[Tutor] looping generator
Martin A. Brown
martin at linux-ip.net
Thu Jan 7 13:15:00 EST 2016
Hi there Richard,
>I have a stream of incoming xml data. I can receive the data, parse
>the data, etc, so long as I don't get fancy and I have a miniscule
>delay in between each message. If I get rid of the time delay,
>which I need to, I need the script to continuously process the
>incoming messages. Here's what I have:
To begin, I have a suggestion that is not specifically a Python
suggestion. I have read several of your prior emails describing
your problem.
If I were faced with the problem of receiving and processing data
from remote "dumb" nodes, I would separate the software components
into, at least, two distinct pieces.
1. Trust the filesystem. Write one software component that
receives the data from the wire and writes it out to a
configurable directory. If, for whatever reason, you lose the
data, the performance of the rest of the system does not
matter. Thus, capturing the data is the most important first
step. Use your system's daemonization tools to run this
service.
2. Improve performance of the parsing and processing tools.
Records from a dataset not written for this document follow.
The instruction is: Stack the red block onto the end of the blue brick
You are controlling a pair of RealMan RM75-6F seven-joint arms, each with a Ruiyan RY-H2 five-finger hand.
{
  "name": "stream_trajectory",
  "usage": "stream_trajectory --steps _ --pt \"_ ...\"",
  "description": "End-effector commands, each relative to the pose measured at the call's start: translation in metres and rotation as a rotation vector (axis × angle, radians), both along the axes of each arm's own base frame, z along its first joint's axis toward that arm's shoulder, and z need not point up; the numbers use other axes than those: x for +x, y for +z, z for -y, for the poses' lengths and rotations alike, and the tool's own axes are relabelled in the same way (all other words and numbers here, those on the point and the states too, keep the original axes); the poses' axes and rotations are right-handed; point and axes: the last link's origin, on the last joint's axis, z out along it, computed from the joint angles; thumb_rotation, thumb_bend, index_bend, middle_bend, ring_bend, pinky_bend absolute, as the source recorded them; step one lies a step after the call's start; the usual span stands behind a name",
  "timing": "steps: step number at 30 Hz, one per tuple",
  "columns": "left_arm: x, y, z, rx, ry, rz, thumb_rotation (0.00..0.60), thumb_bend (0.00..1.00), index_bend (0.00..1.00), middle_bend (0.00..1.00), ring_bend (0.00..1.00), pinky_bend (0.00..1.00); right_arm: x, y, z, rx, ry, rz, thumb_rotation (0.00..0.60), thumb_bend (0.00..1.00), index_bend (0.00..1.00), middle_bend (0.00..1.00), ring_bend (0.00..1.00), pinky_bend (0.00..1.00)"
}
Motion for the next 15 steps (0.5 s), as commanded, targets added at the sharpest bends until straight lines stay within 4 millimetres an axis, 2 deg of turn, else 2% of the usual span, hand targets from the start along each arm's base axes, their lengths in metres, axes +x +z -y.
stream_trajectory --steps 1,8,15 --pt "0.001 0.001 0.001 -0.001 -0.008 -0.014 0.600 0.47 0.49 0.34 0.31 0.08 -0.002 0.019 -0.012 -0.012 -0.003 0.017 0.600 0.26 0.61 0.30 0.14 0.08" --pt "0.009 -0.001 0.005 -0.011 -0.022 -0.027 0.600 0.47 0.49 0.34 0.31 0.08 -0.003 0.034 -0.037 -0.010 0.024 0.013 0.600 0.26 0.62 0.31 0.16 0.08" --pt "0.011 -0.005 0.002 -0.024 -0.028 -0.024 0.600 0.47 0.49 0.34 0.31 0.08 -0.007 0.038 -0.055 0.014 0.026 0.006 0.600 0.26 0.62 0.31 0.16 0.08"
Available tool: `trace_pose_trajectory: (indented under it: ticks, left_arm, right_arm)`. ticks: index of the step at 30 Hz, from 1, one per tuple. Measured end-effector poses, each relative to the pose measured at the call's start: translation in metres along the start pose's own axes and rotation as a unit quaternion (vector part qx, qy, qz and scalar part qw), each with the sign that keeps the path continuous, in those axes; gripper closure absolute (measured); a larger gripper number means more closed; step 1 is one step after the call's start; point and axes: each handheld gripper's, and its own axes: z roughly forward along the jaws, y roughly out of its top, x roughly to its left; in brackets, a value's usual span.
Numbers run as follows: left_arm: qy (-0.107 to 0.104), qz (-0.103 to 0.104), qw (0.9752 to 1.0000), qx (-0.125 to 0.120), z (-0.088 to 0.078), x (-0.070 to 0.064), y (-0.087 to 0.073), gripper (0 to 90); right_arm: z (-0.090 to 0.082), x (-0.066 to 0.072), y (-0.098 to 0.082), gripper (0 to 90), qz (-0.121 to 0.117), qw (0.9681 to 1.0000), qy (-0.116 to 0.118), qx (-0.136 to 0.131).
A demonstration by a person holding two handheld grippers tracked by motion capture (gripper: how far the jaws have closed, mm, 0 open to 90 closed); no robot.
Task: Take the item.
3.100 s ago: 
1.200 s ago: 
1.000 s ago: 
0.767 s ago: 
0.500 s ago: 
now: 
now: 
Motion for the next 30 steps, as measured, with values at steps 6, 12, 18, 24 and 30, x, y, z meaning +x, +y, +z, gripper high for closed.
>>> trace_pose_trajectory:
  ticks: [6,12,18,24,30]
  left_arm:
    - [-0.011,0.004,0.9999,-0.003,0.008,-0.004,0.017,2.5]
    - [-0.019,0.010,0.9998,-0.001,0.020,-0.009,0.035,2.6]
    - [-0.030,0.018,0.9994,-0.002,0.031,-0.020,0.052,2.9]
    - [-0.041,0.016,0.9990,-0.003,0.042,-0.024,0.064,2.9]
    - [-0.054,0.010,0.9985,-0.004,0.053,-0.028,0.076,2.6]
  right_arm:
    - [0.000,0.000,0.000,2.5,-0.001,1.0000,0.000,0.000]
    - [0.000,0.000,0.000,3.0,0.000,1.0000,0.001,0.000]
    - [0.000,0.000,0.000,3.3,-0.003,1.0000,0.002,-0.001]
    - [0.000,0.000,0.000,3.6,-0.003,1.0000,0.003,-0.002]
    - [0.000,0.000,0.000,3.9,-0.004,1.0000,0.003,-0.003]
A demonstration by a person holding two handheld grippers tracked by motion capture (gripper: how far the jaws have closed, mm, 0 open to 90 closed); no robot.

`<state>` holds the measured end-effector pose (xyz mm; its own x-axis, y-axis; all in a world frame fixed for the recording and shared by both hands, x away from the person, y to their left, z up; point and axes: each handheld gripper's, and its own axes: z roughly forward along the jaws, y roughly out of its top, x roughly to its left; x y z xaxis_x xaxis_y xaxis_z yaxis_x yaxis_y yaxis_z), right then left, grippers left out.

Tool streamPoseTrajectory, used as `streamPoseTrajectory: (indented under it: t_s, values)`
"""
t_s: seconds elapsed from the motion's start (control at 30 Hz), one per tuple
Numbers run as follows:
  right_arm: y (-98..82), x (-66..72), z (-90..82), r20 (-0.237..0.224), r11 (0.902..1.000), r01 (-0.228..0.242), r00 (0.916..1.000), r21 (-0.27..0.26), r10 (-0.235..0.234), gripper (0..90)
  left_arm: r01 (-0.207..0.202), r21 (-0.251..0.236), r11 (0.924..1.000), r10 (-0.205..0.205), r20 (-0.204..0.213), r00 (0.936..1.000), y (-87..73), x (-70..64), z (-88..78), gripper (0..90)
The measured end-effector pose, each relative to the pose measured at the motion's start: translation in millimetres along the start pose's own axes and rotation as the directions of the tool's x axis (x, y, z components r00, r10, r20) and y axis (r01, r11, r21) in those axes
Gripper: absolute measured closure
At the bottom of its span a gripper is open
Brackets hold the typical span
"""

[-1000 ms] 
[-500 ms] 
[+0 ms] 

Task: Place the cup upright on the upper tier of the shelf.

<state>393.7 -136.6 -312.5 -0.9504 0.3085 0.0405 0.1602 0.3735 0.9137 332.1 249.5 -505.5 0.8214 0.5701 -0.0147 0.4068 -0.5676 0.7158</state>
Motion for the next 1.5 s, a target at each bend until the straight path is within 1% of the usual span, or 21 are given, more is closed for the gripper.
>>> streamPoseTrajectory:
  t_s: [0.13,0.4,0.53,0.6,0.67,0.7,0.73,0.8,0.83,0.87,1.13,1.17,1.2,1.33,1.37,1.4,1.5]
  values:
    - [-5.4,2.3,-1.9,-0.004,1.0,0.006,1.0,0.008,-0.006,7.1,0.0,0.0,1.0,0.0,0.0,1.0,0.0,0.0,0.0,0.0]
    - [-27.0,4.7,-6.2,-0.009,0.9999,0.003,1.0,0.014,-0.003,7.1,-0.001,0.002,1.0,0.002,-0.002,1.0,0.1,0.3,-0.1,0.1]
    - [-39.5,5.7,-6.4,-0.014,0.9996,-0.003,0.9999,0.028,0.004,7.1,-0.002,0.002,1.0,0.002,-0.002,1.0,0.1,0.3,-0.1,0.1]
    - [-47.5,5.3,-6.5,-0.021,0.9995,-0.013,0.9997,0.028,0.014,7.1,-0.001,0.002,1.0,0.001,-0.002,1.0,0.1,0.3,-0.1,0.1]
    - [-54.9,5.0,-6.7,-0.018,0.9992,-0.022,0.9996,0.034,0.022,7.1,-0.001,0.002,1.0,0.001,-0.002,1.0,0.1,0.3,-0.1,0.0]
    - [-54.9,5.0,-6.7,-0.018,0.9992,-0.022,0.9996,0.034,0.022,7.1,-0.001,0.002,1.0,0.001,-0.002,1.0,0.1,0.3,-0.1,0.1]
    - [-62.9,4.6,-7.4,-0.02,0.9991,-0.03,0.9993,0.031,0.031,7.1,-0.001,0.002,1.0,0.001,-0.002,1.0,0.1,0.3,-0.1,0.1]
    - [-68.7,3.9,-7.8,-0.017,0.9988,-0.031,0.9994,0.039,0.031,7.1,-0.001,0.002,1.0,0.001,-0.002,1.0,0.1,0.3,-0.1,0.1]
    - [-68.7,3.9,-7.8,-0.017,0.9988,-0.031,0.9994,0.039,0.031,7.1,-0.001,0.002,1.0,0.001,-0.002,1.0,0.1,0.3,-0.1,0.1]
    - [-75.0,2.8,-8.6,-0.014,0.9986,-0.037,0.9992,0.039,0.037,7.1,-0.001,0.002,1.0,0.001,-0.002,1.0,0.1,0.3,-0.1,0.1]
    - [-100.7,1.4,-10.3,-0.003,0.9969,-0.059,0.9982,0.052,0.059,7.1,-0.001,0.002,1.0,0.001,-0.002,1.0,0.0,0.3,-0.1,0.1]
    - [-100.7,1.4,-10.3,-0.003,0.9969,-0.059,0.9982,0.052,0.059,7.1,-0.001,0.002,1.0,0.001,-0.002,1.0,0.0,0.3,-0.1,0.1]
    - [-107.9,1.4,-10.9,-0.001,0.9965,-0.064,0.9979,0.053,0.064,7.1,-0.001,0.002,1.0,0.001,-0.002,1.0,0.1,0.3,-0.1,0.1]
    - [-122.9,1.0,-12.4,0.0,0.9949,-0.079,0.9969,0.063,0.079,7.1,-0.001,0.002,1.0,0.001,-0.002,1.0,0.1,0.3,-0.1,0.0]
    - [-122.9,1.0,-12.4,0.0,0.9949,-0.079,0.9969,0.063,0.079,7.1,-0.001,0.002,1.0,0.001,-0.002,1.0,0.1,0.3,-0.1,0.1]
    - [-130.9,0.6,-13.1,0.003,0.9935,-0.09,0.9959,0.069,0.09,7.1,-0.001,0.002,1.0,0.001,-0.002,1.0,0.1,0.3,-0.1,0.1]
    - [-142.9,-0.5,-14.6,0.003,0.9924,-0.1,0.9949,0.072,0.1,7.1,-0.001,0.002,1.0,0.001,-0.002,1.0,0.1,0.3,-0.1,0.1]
Teach the tools how to read the data stored in the filesystem
and iteratively locate hot spots, performance issues, parsing
problems or data shortcomings.
Here are a few disorganized thoughts about why and how to do it this
way:
* the network listener becomes much simpler since it will not
parse, and will only write out to disk
* let's assume each XML chunk is about 128k and you have 30 data
sources and are receiving 4 chunks per second from each; total
data volume is 1.5MiB, easily able to be received and written to
disk on modern hardware
* you could segregate the XML chunks also by data source (and
maybe also time), writing out each chunk into the filesytem; if
you break each message into its own file, that would be a large
number of files (with attendant open() and close() costs), so
perhaps writing out a new file every minute or fifteen minutes;
here's a possible file naming scheme
received/2016/01/0000-10.143.17.227.data
received/2016/01/0100-10.143.17.227.data
received/2016/01/0200-10.143.17.227.data
...
received/2016/01/2300-10.143.17.227.data
that would leave you with about 720 files per daily directory,
something that is eminently manageable for modern filesystems
(and for any pesky humans who happen to be wandering around)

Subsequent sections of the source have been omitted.